* _BRIEF_:
Would you give the number of lines in the entries that contain the word "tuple"? Nothing else is needed.

* _SUPPLIED MATERIAL_:
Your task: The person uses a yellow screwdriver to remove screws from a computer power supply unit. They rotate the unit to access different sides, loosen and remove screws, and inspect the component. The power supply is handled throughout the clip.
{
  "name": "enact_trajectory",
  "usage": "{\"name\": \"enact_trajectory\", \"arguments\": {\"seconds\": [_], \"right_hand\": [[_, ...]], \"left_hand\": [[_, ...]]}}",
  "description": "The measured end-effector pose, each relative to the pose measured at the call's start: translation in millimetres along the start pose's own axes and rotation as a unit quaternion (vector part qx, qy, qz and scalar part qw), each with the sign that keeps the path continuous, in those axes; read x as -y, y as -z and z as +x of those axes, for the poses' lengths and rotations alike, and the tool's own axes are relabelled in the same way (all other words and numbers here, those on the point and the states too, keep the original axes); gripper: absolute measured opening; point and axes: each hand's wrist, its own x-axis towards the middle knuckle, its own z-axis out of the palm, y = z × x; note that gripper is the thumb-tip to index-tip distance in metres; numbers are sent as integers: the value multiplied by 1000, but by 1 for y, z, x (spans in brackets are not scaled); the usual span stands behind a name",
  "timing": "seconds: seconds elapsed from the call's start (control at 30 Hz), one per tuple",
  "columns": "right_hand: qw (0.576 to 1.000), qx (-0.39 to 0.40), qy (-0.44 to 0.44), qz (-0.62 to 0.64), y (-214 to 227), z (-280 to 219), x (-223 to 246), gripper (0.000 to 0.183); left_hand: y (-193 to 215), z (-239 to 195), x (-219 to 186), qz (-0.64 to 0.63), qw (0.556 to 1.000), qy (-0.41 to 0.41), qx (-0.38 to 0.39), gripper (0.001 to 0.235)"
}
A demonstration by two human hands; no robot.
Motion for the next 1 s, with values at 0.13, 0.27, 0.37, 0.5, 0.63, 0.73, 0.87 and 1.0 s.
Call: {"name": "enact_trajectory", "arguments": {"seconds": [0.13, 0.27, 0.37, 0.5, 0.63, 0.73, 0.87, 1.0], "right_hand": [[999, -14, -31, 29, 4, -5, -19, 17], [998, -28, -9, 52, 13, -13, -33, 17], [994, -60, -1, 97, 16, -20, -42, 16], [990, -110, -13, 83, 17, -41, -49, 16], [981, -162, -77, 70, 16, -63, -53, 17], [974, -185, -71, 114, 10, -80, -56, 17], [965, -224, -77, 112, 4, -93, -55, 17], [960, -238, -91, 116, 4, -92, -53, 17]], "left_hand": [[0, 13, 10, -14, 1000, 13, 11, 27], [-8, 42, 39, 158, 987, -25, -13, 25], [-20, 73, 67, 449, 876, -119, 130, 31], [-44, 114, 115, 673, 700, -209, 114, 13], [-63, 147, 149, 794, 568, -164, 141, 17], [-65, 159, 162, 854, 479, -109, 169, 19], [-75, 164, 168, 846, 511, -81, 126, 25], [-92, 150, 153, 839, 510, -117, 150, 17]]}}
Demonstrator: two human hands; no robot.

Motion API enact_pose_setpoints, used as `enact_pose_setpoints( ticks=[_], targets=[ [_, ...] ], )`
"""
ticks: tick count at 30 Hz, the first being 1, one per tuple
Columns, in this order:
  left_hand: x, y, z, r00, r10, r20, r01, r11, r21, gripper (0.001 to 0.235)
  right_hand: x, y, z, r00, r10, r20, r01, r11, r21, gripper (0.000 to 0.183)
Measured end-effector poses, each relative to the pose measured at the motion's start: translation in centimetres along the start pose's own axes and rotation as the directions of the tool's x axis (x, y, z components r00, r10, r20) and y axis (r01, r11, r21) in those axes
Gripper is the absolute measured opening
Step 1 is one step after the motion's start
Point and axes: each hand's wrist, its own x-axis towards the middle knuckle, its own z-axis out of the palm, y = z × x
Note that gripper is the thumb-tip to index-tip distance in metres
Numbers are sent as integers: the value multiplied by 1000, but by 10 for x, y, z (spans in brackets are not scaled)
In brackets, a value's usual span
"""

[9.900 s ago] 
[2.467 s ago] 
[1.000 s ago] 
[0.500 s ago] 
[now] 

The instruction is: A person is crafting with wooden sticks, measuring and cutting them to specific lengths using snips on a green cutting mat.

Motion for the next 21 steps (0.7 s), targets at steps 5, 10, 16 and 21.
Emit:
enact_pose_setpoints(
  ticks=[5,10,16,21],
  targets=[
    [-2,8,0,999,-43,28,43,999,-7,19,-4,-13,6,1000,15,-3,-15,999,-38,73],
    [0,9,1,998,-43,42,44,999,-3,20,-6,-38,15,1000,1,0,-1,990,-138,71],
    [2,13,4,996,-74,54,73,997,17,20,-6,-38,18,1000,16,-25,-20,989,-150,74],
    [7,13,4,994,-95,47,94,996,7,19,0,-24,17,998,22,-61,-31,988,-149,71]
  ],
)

* _ANSWER TO THIS TASK_:
2